Bununla birlikte, getirilen yeni düzenleme ile e-ticaret aracı hizmet sağlayıcı, hak sahibinin, fikri ve sınai mülkiyet hakkı ihlaline dair bilgi ve belgeye dayanan şikâyeti üzerine, e-ticaret hizmet sağlayıcının şikâyete konu ürününü yayımdan kaldırmakla yükümlüdür. Bu hükümle, işletmelerin fikri ve sınai haklarının korunmasına verilen önemin yanı sıra, tüketici sağlığı açısından tehdit oluşturabilecek ürünlerin satışa sunulmasının engellenmesi ve işletmeler arasında oluşabilecek haksız rekabetin önüne geçilmesi amaçlanır.[5]
E-Ticarette Haksız Ticari Uygulamalar
E-ticaretteki haksız ticari uygulamaları yasaklayan düzenleme, Değişiklik Kanunu ile kaleme alınmıştır. İlk olarak; haksız ticari uygulamalara kavramsal bir açıklık getirilir. Buna göre, e-ticaret aracı hizmet sağlayıcının, aracılık hizmeti sunduğu e-ticaret hizmet sağlayıcının ticari faaliyetlerini önemli ölçüde bozan, makul karar verme yeteneğini azaltan veya belirli bir kararı almaya zorlayarak normal şartlarda taraf olmayacağı bir ticari ilişkinin tarafı olmasına sebep olan uygulamalarının haksız ticari uygulama olarak değerlendirileceği düzenlenir.
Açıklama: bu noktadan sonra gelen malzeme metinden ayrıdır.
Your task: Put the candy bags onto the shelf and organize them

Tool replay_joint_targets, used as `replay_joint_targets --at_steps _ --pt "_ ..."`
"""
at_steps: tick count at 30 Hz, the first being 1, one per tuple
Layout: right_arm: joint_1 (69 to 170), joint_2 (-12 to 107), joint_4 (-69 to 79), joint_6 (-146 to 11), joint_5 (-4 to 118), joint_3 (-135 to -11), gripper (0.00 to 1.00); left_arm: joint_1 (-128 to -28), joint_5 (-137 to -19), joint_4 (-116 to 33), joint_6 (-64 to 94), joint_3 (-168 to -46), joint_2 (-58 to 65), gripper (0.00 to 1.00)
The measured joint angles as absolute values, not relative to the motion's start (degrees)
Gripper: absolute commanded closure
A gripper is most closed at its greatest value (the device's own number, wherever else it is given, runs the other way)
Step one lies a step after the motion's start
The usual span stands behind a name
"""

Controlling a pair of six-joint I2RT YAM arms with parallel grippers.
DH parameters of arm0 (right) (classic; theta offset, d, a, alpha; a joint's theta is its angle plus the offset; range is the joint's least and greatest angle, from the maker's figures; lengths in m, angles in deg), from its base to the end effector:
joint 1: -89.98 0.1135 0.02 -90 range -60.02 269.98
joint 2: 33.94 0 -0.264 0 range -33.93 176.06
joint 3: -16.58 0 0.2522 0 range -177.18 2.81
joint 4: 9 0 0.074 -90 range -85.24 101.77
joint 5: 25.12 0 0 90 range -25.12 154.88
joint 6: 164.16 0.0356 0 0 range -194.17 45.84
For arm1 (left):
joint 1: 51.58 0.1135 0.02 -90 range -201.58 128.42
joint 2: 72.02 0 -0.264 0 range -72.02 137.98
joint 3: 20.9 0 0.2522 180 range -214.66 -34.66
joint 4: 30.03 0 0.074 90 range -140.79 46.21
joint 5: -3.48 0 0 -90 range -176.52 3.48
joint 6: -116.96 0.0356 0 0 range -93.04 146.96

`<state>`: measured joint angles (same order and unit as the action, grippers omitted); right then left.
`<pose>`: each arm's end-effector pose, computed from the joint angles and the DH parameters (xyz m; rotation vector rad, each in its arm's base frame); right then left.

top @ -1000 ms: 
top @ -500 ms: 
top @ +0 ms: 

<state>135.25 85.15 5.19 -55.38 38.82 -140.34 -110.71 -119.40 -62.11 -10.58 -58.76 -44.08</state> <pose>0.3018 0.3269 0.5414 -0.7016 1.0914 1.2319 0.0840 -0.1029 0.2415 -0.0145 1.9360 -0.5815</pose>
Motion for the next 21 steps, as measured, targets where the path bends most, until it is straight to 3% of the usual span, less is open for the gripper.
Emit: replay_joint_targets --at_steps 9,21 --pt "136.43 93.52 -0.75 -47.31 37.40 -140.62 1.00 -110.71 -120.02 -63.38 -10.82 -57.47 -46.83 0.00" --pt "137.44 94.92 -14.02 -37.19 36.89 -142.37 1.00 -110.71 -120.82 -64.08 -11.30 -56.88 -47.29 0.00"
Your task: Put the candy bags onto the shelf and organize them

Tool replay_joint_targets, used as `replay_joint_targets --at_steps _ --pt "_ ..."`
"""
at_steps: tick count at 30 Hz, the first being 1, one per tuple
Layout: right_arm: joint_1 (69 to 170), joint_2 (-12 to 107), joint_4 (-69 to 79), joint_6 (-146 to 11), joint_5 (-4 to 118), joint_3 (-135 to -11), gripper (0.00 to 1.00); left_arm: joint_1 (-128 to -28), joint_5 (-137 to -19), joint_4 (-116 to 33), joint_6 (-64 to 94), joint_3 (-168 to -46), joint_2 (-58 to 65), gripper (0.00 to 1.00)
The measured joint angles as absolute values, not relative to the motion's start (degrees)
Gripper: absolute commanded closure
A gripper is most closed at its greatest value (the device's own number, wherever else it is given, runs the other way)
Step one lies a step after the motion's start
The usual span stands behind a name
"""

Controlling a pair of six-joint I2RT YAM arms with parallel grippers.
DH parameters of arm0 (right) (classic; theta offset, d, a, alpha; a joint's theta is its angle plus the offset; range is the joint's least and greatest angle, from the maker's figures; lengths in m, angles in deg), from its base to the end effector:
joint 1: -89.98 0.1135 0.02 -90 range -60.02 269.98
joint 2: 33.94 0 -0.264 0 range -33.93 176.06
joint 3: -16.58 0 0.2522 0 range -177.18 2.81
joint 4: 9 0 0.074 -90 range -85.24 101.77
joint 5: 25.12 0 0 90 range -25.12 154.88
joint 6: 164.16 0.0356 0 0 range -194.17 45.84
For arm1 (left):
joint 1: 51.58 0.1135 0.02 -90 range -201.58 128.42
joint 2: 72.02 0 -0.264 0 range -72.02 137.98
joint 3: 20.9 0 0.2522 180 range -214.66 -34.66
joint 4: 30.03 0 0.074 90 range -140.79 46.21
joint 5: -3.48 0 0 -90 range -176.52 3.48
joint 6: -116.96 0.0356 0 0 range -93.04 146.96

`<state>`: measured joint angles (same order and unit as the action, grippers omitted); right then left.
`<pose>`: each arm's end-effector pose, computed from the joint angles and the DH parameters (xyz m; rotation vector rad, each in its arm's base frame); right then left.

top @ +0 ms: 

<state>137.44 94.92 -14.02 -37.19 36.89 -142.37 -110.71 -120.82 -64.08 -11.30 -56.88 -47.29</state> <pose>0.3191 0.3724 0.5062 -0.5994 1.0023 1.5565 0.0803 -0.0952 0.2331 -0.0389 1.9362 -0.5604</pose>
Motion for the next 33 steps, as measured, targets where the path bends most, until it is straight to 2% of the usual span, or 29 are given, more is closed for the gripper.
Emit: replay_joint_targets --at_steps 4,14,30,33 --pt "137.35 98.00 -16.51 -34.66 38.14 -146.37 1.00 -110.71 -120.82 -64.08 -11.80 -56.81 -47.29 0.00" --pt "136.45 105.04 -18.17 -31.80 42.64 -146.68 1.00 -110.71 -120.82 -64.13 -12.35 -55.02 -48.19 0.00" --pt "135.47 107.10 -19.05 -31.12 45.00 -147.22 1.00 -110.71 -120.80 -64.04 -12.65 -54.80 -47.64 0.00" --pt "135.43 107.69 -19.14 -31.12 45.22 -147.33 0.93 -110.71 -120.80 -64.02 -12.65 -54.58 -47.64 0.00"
Ayrıca, her durumda haksız ticari uygulama olarak kabul edilen davranışlar ise Değişiklik Kanunu’nda örnekseme yoluyla sayılır. Bunlar arasında; (i) e-ticaret aracı hizmet sağlayıcı tarafından satış fiyatında tek taraflı değişiklik yapılması dâhil olmak üzere, e-ticaret hizmet sağlayıcının kampanyalı mal veya hizmet satışına zorlanması, (ii) e-ticaret hizmet sağlayıcının aleyhine olacak şekilde aracılık sözleşmesi hükümlerinde geçmişe yönelik veya tek taraflı değişiklik yapılması ya da buna imkân sağlayan herhangi bir hükme aracılık sözleşmesinde yer verilmesi, (iii) aracılık sözleşmesinde herhangi bir nesnel ölçüte yer verilmediği hâlde e-ticaret hizmet sağlayıcının sıralama ya da tavsiye sisteminde geriye düşürülmesi, e-ticaret hizmet sağlayıcıya sunulan hizmetin kısıtlanması, askıya alınması veya sonlandırılması gibi durumlar yer alır.
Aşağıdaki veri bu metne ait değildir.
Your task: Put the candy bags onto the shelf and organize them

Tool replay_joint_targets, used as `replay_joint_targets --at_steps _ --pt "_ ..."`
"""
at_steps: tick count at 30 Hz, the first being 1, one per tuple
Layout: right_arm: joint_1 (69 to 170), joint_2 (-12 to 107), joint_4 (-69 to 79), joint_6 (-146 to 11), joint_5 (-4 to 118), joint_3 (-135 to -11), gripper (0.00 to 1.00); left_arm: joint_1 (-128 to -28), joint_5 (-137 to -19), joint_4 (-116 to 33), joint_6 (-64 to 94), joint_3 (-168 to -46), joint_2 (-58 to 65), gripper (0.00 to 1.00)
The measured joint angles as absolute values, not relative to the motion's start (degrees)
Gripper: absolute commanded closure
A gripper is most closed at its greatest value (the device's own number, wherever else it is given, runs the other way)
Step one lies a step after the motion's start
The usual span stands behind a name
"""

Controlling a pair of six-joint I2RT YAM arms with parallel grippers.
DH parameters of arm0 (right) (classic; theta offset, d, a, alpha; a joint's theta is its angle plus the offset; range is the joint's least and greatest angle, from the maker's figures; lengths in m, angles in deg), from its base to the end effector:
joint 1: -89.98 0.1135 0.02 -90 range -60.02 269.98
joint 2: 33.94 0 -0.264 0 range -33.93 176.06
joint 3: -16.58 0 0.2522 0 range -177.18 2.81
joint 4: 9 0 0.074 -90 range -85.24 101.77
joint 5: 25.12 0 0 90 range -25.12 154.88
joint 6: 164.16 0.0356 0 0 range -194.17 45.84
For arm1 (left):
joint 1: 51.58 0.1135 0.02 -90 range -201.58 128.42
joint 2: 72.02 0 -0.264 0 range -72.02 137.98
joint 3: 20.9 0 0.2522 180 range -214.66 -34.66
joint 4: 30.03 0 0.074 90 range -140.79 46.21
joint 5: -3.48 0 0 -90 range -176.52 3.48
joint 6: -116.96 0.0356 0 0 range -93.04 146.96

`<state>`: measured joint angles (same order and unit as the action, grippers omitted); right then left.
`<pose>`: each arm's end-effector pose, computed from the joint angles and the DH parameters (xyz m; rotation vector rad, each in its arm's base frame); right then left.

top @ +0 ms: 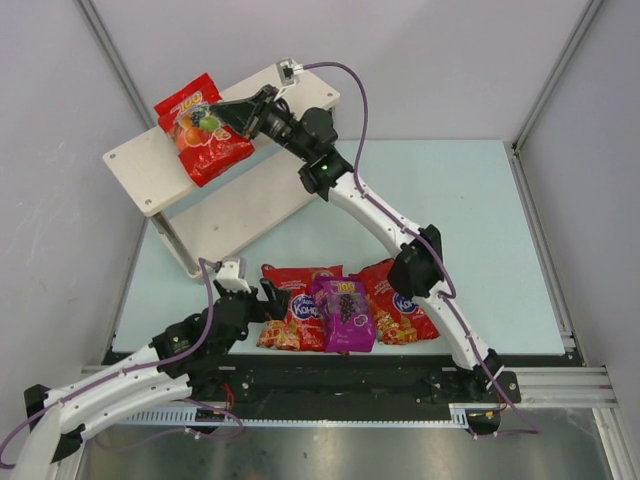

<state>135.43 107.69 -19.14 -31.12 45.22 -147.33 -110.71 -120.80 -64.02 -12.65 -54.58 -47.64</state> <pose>0.3781 0.4012 0.4306 -0.3759 1.1103 1.5582 0.0800 -0.0948 0.2200 -0.0487 1.9622 -0.5499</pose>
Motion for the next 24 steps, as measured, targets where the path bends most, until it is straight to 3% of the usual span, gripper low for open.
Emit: replay_joint_targets --at_steps 6,10,18,24 --pt "135.45 108.69 -19.18 -31.27 45.59 -147.55 0.40 -110.71 -120.78 -64.06 -12.70 -54.30 -47.71 0.00" --pt "135.49 109.02 -19.11 -31.31 45.86 -147.55 0.27 -110.71 -120.78 -64.10 -12.70 -54.10 -47.99 0.00" --pt "134.05 108.58 -19.51 -31.75 45.44 -146.81 0.16 -110.71 -120.78 -64.06 -12.76 -54.13 -48.34 0.01" --pt "127.71 99.82 -19.75 -32.67 44.48 -134.55 0.08 -110.71 -120.56 -64.04 -13.20 -54.13 -48.21 0.00"
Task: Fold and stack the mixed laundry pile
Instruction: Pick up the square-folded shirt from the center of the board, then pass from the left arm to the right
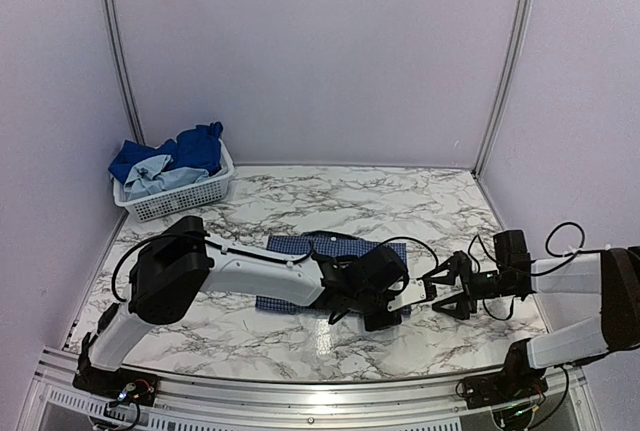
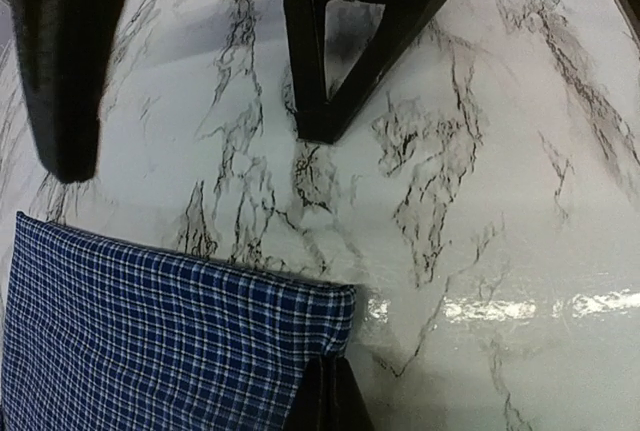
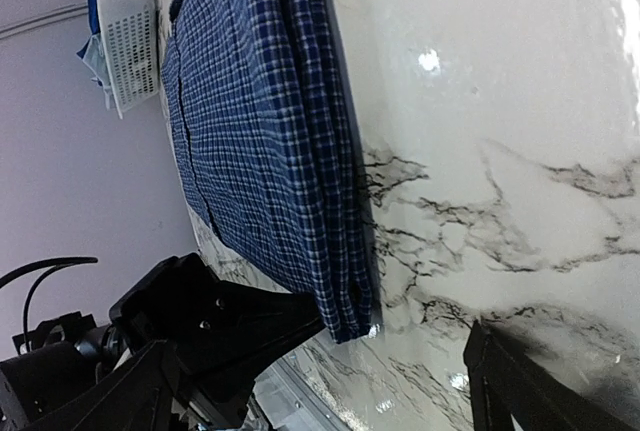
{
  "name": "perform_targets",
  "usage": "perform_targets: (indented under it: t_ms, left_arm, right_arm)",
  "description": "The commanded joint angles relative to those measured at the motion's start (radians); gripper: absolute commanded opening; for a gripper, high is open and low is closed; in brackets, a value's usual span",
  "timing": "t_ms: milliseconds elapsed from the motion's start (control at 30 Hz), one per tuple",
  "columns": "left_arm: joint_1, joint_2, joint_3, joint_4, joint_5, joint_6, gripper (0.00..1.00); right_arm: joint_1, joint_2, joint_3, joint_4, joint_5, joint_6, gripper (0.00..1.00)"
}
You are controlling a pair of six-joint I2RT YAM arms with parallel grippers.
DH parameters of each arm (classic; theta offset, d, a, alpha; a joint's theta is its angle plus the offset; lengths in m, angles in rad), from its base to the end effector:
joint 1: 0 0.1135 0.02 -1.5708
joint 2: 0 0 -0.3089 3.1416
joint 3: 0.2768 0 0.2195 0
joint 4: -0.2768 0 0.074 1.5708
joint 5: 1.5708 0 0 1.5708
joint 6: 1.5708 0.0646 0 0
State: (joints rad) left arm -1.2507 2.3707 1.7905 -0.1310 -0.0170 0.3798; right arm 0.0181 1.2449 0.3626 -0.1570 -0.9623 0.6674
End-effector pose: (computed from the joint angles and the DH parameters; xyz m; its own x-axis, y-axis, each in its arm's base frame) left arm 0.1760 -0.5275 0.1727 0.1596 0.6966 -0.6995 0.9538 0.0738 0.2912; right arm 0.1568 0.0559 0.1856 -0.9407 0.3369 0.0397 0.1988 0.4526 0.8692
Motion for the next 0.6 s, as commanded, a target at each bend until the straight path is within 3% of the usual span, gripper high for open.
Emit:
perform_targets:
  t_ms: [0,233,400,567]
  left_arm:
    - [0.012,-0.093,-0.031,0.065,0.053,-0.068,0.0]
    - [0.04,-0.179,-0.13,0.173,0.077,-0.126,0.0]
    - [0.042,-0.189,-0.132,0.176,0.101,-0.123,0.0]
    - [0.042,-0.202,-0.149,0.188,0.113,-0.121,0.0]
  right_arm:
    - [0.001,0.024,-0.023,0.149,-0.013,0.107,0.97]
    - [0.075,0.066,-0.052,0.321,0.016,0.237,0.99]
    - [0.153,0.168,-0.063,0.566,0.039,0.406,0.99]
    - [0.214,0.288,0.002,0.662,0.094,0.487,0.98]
E-ticarette haksız ticari uygulamaları yasaklayan bu düzenlemenin; e-ticaret hizmet sağlayıcıların özgür iradeleriyle karar verebilmelerini ve herhangi bir sözleşmenin tarafı olmaya zorlanmamalarını sağlamak amacıyla yürürlüğe girdiği görülür.[6] Böylece, Rekabet Kurumu ve yabancı rekabet otoritelerinin de rekabet incelemelerine sıklıkla konu ettiği e-pazar yerlerindeki söz konusu davranışlar e-ticaret mevzuatı altında düzenlenmiş oldu.
E-Ticaret Aracı Hizmet Sağlayıcıların Yükümlülükleri
Yeni düzenlemeler doğrultusunda, e-ticaret aracı hizmet sağlayıcılara önemli yükümlülükler getirildiği görülür. Değişiklik Kanunu; tüm e-ticaret aracı hizmet sağlayıcıların uyması gereken yükümlülükler getirmenin yanı sıra, yıllık net işlem hacmi ve işlem sayısı belirli eşikleri aşan işletmelere ilave yükümlülükler yükler.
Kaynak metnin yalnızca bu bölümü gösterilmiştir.